How to Create a Covariance Matrix in Python
In this tutorial, you will learn two ways to create a covariance matrix in Python.
TLDR solution
import numpy as np
observations_a = [a1, a2, a3, ...]
observations_b = [b1, b2, b3, ...]
observations_c = [c1, c2, c3, ...]
data = np.array([observations_a, observations_b, observations_c])
cov_matrix = np.cov(data)
import pandas as pd
data = {'observations_a': [a1, a2, a3, ...],
'observations_b': [b1, b2, b3, ...],
'observations_c': [c1, c2, c3, ...]
}
df = pd.DataFrame(data)
cov_matrix = pd.DataFrame.cov(df)
Method 1: Calculating the Covariance Matrix using NumPy
If you don't have NumPy already installed, execute the following command in your terminal:
pip install numpy
Let's say, you have the following sampled data on fish populations:
| salmon | pufferfish | shark |
|---|---|---|
| 125 | 59 | 5 |
| 102 | 48 | 8 |
| 86 | 55 | 9 |
| 92 | 46 | 11 |
| 109 | 51 | 6 |
You can then compute the covariance matrix as follows:
import numpy as np
salmon = [125, 102, 86, 92, 109]
pufferfish = [59, 48, 55, 46, 51]
shark = [5, 8, 9, 11, 6]
data = np.array([salmon, pufferfish, shark])
cov_matrix = np.cov(data)
print(cov_matrix)
Note that, by default, np.cov() handles the normalization of your data (N-1) for you.
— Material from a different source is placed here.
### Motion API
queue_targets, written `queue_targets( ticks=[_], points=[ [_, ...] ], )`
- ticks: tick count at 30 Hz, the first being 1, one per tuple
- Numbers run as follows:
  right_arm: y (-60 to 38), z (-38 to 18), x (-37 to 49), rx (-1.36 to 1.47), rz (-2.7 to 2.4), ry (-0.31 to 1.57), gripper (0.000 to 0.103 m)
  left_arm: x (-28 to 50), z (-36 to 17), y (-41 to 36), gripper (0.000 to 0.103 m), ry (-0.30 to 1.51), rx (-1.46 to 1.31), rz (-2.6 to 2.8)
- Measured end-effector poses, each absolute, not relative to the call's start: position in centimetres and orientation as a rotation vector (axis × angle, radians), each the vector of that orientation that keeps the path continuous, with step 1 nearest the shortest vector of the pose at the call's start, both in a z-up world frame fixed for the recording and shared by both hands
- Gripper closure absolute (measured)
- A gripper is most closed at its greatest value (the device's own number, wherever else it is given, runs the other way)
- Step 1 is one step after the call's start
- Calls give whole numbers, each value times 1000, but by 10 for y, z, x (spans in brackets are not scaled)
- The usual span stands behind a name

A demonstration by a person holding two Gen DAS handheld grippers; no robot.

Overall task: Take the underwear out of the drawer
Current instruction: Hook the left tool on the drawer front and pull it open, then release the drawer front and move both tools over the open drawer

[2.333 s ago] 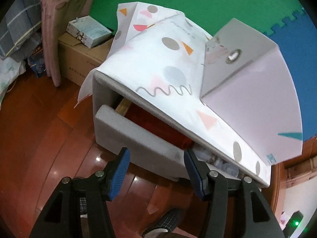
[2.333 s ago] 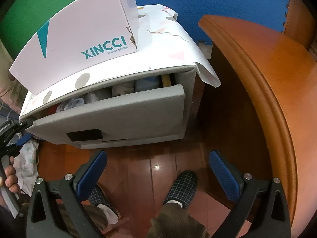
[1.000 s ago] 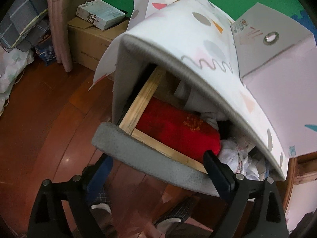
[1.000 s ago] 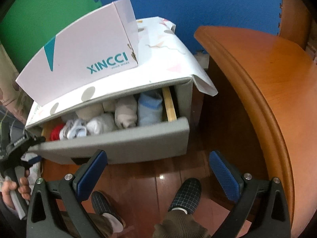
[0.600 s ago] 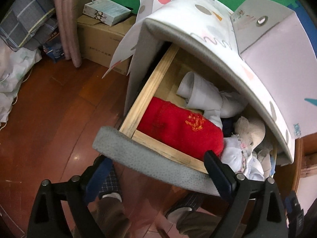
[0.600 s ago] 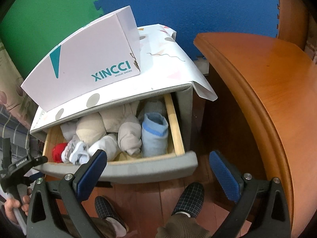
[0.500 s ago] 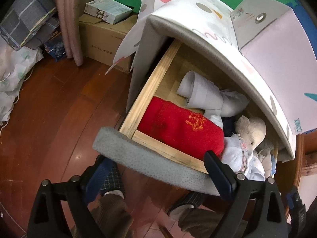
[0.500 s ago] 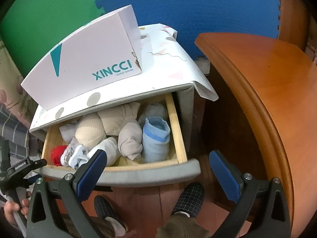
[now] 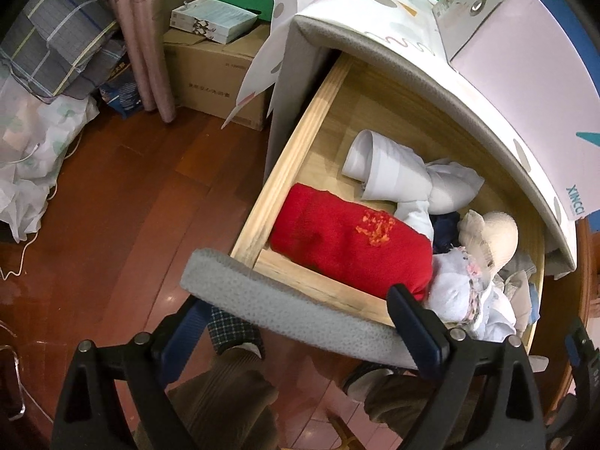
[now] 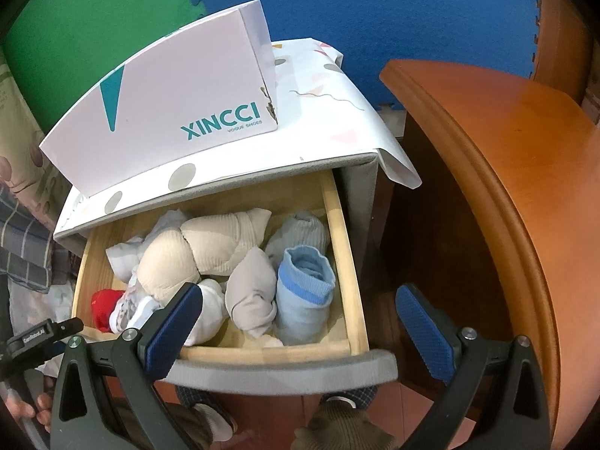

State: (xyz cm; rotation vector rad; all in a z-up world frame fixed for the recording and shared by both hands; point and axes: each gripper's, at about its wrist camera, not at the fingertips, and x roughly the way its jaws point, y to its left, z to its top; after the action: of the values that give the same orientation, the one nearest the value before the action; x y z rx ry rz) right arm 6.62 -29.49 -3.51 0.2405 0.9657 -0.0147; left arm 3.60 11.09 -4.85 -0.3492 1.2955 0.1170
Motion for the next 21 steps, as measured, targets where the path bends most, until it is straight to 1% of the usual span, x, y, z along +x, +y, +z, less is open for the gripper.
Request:
queue_targets(
  ticks=[21],
  points=[
    [-294, -36, 69, 246, -5, 977, 0, 19, -48, 108, 5, 1342, -300, 155]
  ],
)
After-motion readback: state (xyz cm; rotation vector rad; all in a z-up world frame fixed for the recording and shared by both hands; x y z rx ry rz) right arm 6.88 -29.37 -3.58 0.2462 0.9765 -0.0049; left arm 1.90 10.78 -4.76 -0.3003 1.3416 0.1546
You should get the following output:
[[232.7 41.7 -32.05]
[ 41.7 27.7 -8.55]
[-32.05 -8.55 5.7 ]]
Method 2: Calculating the Covariance Matrix using pandas
If you don't have pandas already installed, execute the following command in your terminal:
pip install pandas
Let's use the same data as above. You can the compute the covariance matrix using pandas as follows:
import pandas as pd
data = {'salmon' : [125, 102, 86, 92, 109],
'pufferfish' : [59, 48, 55, 46, 51],
'shark' : [5, 8, 9, 11, 6]
}
df = pd.DataFrame(data)
cov_matrix = pd.DataFrame.cov(df)
print(cov_matrix)
You should get the same matrix as derived by NumPy:
salmon pufferfish shark
salmon 232.70 41.70 -32.05
pufferfish 41.70 27.70 -8.55
shark -32.05 -8.55 5.70
Moreover, you can use Matplotlib/seaborn to visualize the pandas covariance matrix as heatmap:
import matplotlib.pyplot as plt
import seaborn as sn
cov_matrix = pd.DataFrame.cov(df)
sn.heatmap(cov_matrix, annot=True, fmt='g')
plt.show()
Here is the resulting heatmap:

That's it! You just learned how to compute a covariance matrix in Python.